# EXERCISE BRIEF
From the first line to the last, print the data exactly.

»»

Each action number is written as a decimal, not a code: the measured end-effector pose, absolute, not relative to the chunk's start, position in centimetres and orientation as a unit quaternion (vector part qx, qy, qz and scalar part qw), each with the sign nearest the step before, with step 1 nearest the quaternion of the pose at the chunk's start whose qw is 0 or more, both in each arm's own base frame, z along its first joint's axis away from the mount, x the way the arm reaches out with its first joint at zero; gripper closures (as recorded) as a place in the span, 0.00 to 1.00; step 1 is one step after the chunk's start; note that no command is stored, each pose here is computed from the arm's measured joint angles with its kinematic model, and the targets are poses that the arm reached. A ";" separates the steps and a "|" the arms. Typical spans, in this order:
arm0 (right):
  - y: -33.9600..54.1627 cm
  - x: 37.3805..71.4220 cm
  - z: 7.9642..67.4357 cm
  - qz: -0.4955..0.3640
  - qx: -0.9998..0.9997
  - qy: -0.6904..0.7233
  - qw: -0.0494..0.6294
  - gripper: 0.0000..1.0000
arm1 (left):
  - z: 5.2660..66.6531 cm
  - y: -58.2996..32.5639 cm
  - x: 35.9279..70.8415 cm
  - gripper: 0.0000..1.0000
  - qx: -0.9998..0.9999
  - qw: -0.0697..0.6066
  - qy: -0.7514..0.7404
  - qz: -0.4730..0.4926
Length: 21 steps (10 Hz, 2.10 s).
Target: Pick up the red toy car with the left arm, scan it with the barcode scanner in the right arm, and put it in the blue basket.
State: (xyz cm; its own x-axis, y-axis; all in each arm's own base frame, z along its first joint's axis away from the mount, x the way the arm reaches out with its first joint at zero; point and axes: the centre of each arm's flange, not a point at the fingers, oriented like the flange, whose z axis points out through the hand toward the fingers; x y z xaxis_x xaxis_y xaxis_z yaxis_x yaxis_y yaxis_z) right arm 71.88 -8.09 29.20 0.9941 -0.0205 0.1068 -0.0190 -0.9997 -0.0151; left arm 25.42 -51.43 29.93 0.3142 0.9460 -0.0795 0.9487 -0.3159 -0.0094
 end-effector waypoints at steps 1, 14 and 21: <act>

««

# SOLUTION
Each action number is written as a decimal, not a code: the measured end-effector pose, absolute, not relative to the chunk's start, position in centimetres and orientation as a unit quaternion (vector part qx, qy, qz and scalar part qw), each with the sign nearest the step before, with step 1 nearest the quaternion of the pose at the chunk's start whose qw is 0 or more, both in each arm's own base frame, z along its first joint's axis away from the mount, x the way the arm reaches out with its first joint at zero; gripper closures (as recorded) as a place in the span, 0.00 to 1.00; step 1 is one step after the chunk's start; note that no command is stored, each pose here is computed from the arm's measured joint angles with its kinematic model, and the targets are poses that the arm reached. A ";" separates the steps and a "|" the arms. Typical spans, in this order:
arm0 (right):
  - y: -33.9600..54.1627 cm
  - x: 37.3805..71.4220 cm
  - z: 7.9642..67.4357 cm
  - qz: -0.4955..0.3640
  - qx: -0.9998..0.9997
  - qy: -0.6904..0.7233
  - qw: -0.0494..0.6294
  - gripper: 0.0000..1.0000
arm1 (left):
  - z: 5.2660..66.6531 cm
  - y: -58.2996..32.5639 cm
  - x: 35.9279..70.8415 cm
  - gripper: 0.0000..1.0000
  - qx: -0.9998..0.9999
  - qw: -0.0697..0.6066
  - qy: -0.7514..0.7404
  - qz: -0.4730..0.4926
Length: 21 steps (10 Hz, 2.10 s).
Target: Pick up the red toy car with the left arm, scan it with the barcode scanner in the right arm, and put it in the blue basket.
State: (xyz cm; its own x-axis, y-axis; all in each arm's own base frame, z along its first joint's axis away from the mount, x the way the arm reaches out with its first joint at zero; point and axes: the centre of each arm's flange, not a point at the fingers, oriented like the flange, whose z axis points out through the hand toward the fingers; x y z xaxis_x xaxis_y xaxis_z yaxis_x yaxis_y yaxis_z) right arm 71.88 -8.09 29.20 0.9941 -0.0205 0.1068 -0.0190 -0.9997 -0.0151; left arm 25.42 -51.43 29.93 0.3142 0.9460 -0.0795 0.9487 -0.3159 -0.0094
 end-effector waypoints at steps 1, 14 and 21: <act>

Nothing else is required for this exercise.